Bureaucracy Always Wins
Not going to get into the merits of the new "Future Combat Systems" proposal that the Pentagon's
cooking up right now. That's a post for another day. For now, there are far, far more urgent matters to attend to, namely Kevin Drum's
misguided praise for Donald Rumsfeld:
But whatever else you can say about Don Rumsfeld, one of his undoubted virtues is that he possesses the kind of bullheadedness it takes to force change on a recalcitrant military bureaucracy.

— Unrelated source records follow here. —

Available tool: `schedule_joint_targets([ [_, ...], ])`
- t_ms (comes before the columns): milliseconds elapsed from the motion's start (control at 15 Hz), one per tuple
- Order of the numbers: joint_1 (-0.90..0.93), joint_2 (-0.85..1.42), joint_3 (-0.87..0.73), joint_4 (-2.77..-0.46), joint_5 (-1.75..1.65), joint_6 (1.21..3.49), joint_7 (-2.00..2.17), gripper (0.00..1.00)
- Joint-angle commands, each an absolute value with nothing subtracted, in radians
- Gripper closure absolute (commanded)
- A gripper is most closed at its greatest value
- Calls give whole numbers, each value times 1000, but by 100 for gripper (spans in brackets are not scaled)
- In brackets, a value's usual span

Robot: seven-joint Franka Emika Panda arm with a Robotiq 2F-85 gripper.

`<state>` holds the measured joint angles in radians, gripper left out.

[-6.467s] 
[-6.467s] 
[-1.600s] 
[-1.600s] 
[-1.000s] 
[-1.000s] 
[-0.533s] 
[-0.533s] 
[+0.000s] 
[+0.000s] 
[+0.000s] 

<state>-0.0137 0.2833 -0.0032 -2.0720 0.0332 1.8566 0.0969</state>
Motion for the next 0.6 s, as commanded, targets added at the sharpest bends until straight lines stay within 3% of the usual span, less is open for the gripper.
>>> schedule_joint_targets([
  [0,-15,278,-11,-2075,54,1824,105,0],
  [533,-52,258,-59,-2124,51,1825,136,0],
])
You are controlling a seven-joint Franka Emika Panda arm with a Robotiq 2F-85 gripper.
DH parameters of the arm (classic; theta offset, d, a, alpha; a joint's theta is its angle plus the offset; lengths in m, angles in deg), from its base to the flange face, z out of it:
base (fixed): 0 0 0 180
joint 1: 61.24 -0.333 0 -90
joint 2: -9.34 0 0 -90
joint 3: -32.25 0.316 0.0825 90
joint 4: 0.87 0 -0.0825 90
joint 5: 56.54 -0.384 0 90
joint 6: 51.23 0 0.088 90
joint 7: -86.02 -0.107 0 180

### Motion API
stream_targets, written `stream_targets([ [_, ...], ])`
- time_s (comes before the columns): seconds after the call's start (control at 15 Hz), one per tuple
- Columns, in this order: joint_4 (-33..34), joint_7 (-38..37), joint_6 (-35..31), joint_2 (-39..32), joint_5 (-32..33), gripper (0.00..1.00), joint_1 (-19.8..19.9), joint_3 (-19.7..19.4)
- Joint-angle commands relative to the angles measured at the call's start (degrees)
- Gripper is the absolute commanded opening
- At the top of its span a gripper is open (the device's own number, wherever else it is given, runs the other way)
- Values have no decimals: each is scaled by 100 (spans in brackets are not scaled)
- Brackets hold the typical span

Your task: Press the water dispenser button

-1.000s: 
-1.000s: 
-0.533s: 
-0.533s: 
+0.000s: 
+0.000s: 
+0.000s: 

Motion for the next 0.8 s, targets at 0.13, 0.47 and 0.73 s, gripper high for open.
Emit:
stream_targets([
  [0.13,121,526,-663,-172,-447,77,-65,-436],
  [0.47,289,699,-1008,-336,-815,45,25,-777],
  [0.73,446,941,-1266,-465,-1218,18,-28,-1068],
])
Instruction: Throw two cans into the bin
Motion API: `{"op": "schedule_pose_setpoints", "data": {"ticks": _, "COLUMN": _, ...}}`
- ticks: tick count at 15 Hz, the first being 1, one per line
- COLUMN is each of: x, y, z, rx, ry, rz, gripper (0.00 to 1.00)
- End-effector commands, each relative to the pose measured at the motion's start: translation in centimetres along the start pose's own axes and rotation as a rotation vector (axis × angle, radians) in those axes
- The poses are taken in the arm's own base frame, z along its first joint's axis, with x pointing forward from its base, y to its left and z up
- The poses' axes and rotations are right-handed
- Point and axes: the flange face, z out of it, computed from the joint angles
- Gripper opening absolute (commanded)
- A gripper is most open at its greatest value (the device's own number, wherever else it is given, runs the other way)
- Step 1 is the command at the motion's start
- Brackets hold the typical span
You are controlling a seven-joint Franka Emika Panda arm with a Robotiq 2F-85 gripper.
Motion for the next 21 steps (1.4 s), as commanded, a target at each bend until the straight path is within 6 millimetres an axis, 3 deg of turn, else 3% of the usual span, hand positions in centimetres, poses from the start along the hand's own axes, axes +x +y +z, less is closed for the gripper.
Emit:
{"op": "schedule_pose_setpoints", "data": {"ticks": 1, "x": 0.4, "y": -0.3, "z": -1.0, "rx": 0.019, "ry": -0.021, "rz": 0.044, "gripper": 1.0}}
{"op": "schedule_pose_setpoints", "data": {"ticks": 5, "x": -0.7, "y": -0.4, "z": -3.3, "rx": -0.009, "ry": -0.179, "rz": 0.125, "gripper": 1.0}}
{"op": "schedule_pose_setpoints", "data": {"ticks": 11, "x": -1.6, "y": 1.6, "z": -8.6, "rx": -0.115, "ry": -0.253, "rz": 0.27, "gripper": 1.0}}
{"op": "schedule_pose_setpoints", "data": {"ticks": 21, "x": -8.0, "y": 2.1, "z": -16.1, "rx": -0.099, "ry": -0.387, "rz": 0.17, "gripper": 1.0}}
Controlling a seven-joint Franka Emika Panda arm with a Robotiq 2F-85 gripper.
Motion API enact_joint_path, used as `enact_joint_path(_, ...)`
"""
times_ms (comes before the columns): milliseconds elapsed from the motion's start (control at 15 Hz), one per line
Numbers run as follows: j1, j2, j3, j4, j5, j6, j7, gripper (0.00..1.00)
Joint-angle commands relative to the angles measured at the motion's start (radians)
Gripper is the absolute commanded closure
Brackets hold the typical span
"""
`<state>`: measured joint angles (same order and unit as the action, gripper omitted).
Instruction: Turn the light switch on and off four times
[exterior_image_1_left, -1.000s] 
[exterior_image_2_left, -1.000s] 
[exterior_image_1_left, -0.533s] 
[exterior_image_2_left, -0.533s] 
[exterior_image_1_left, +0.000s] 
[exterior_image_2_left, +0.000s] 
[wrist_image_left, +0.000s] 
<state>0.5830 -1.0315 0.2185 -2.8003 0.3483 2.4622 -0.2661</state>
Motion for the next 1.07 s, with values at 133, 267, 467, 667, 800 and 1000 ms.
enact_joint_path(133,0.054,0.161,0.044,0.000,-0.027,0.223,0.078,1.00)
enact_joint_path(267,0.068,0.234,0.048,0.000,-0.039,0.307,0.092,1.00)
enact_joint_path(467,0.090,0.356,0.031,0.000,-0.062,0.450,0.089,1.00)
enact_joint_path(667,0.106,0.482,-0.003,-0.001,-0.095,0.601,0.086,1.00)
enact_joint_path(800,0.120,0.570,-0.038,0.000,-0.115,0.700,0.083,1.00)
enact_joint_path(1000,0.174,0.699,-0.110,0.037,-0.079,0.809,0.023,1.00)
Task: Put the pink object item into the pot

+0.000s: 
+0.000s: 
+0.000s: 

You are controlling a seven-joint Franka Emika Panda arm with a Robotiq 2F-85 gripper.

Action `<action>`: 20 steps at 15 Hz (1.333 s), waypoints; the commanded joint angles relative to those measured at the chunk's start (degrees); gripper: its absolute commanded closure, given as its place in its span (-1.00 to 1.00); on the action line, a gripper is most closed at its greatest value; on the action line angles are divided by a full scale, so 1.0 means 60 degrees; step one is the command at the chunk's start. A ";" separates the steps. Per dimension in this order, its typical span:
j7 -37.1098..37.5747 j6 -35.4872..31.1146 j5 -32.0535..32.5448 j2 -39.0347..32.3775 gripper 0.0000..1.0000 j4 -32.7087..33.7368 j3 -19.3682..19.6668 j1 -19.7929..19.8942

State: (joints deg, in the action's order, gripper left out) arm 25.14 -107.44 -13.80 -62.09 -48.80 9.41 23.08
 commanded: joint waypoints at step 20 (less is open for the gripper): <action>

But no! He doesn't! He can't! Okay, deep breath. Recall back to 2001. Rumsfeld swept into the Pentagon expecting to usher in the newfangled
"Revolution in Military Affairs." New weapons, new management priorities, new missions, all of these very cool things were supposed to help Rumsfeld and his gang restructure and revamp the Pentagon's budget and take the military in a bold new direction. New, new, new. And indeed, Rumsfeld and Stephen Cambone and the rest ended up angering a lot of the top military personnel and marching all over various finely-polished boot toes, so naturally, the press assumed that the civilian leadership was actually
carrying out all those sweeping changes.
Sadly, 'twas not to be. Last fall, the Center for Strategic and Budgetary Assessments took a look (
PDF) at the FY2005 budget and found that "the administration's defense plan fairly closely resembles those of the previous years, and the plan it inherited from the Clinton administration." There was a heap more money for missile defense and a few other nifty high-tech gadgets, but that's about it, nothing else had really changed. Each of the services (Army, Navy, Air Force), it seems, managed quite nicely to resist the budget axe, halting the revolution in its tracks. Rumsfeld fought the bureaucracy and the bureaucracy won.